I had it in my notes some years ago when I was doing some University lectures on Aerodynamics, but lent it to one of the students who permanently borrowed it.

enicalyth, your name comes to mind as a possible source of all wisdom regarding atmospheric water vapour.

Thanks in advance,

Smokey

SR71
18th Oct 2004, 18:16
Old Smokey,

I believe the pressure is 6.1mb.

I make that ~19km up assuming a gradient layer to ~11km and an isothermal above that.

Out of interest, the Martian atmospheric pressure is about 6.8mb which is, of course, why any water there wouldn't hang about for long.

:ok:

PS: Edited coz I'm a dummy and can't get my units right.

MkVIII
19th Oct 2004, 01:30
I dunno sometimes about you OS; all you had to do is make a phone call or an email... :p

http://www.sciencebyjones.com/triple%20point%20curve.gif

Triple point for water: T= 273.16 K and P= 0.612 kPa

Old Smokey
19th Oct 2004, 02:59
SR71 & MkVIII,

Two very closely matching responses in such a short time, thank you sincerely to both of you.

I'd always kept the figure "in my back pocket" as it may have had aircraft icing considerations, after considering the Pressure Height, maybe not a consideration for current transport aircraft. I'll leave that zone for the high flyers like SR71.

MkVIII, your tone in this and other posts sounds familiar, so too is that diagram. You weren't the Uni student who nicked my notes were you?

Thank you,

Old Smokey (aka Old Grumpey)

MkVIII
19th Oct 2004, 03:22
Nope, not me your Honour! :}

enicalyth
20th Oct 2004, 11:09
Yup I make it 34.4 kilometres...

At 112800ft the ISA atmospheric pressure is 12.766 lb per square foot. (It is 2116.22 lb per square foot at ISA sea-level).

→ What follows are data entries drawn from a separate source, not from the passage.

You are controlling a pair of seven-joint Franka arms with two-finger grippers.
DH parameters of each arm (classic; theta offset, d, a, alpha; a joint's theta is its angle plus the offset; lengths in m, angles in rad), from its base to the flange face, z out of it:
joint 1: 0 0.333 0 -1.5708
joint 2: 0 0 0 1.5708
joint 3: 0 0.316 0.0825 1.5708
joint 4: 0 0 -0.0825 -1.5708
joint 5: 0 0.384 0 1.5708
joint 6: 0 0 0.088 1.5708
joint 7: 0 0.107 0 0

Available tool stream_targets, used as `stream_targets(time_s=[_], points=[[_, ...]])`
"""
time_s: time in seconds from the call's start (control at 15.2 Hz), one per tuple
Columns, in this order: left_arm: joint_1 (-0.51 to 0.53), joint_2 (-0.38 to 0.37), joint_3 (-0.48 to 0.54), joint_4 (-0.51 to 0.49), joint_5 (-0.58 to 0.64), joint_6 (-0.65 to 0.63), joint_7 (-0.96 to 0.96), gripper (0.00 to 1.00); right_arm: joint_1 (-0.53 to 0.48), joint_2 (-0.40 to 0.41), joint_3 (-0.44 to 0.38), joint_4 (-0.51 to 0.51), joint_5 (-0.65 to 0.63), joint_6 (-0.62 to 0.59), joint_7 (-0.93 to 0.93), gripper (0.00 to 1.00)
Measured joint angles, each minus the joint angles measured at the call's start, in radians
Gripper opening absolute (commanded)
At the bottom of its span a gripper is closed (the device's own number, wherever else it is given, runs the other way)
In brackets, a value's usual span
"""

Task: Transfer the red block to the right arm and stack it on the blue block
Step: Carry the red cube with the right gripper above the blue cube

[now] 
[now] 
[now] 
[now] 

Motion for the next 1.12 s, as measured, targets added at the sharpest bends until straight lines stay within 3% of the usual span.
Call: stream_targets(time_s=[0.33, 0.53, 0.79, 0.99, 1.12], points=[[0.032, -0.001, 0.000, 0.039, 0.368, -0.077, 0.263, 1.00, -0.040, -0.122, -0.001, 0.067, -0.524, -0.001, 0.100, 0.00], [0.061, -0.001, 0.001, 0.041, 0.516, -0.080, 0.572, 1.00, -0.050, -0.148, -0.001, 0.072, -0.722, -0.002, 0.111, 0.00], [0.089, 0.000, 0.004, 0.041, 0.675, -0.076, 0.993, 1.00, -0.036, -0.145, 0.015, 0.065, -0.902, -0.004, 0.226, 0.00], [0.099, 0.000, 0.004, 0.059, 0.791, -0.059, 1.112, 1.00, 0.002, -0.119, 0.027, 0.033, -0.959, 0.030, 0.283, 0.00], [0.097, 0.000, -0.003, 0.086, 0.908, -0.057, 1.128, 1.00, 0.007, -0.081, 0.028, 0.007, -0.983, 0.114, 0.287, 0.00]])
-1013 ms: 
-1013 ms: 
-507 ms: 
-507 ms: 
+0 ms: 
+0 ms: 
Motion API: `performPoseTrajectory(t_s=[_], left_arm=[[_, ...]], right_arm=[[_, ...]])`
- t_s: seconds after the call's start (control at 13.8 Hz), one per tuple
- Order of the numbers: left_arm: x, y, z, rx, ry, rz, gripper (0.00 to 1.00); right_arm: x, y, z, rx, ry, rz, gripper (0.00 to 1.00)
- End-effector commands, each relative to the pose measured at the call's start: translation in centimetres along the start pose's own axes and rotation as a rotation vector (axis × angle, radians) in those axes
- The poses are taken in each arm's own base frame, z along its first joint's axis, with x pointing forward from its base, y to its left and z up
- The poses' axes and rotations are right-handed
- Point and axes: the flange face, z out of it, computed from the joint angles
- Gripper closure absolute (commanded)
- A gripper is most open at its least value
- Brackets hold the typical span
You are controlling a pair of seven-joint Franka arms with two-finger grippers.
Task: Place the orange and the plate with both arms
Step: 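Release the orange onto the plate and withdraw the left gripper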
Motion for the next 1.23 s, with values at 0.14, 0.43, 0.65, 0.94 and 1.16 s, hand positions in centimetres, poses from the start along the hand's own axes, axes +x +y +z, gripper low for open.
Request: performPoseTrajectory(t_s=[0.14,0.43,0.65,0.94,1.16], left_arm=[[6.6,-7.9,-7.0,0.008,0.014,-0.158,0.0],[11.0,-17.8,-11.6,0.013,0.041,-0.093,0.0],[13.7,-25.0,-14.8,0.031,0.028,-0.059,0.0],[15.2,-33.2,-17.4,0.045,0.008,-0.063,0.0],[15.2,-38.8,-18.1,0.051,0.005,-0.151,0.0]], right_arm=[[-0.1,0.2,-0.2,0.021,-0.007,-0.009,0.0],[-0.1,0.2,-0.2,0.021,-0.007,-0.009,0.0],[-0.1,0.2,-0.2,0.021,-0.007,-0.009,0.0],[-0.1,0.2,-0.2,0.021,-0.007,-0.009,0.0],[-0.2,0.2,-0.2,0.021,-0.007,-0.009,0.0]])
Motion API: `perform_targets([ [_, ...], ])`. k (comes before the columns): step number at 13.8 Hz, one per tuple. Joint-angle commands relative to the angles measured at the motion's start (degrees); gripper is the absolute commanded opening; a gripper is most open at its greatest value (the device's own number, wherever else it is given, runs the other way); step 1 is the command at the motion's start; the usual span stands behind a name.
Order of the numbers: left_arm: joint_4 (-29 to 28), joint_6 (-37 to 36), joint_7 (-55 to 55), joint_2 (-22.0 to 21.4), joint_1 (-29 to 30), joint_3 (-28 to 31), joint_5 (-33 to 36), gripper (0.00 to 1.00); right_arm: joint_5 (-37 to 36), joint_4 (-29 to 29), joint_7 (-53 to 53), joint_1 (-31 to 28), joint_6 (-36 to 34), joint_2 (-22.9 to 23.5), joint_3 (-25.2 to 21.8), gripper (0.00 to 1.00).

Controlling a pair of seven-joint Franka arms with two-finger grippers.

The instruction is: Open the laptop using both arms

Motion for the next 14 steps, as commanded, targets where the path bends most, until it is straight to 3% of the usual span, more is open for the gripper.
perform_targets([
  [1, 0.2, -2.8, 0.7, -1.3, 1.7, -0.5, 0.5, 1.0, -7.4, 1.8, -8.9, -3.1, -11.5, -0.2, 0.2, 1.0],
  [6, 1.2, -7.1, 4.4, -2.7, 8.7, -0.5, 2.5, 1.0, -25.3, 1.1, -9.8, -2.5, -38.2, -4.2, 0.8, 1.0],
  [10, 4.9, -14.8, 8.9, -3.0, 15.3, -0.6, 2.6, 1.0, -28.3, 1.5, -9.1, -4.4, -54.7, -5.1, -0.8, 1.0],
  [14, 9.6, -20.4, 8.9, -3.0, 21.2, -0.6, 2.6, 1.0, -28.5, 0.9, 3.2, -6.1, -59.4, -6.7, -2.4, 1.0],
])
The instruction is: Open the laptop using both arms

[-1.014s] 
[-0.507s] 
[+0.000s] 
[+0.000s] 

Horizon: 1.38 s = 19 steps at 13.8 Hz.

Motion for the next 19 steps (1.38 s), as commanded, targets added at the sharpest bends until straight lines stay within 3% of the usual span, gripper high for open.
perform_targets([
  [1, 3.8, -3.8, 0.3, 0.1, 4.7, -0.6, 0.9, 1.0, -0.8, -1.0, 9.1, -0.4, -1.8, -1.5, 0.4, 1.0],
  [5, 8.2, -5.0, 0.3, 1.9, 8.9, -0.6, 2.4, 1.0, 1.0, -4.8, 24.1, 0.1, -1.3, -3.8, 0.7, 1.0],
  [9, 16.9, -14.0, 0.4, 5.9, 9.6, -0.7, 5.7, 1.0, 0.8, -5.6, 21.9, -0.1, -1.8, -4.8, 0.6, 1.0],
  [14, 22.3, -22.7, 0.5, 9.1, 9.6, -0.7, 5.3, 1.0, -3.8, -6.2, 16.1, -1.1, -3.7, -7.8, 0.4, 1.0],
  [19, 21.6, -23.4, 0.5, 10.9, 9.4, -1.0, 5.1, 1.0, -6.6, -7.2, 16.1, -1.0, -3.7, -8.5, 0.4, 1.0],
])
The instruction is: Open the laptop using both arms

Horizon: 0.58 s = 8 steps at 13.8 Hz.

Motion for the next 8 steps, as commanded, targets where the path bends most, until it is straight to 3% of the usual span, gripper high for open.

At this point I believe water goes ice to vapour (or back again) without liquid in between. Anything that goes from solid to vapour without a liquid phase is "sublime". Diagrams look fine.

Now let's suppose M0.77, aspect ratio 8.4, L/D about 20... and 60 tonnes weight.

(Sips a sublime gin and tonic)... It needs 80,000sq ft wing area, a wingspan of 820ft with a Lift/Drag of 19.77 and a speed of 460kts and engines burning 0.65lb fuel per hour for every lb of drag to cut along at 106.2 nautical air miles for every 1000lb of fuel. Assuming I can light the kerosine-air engines that is.

I'll let Sir Richard Branson go there. Now if Captain Claret has a bottle handy...

Old Smokey
20th Oct 2004, 12:46
enicalyth,

I think that this has to be a Pprune record, 3 respondants agreeing with each other within very small tolerances, and no dissidents!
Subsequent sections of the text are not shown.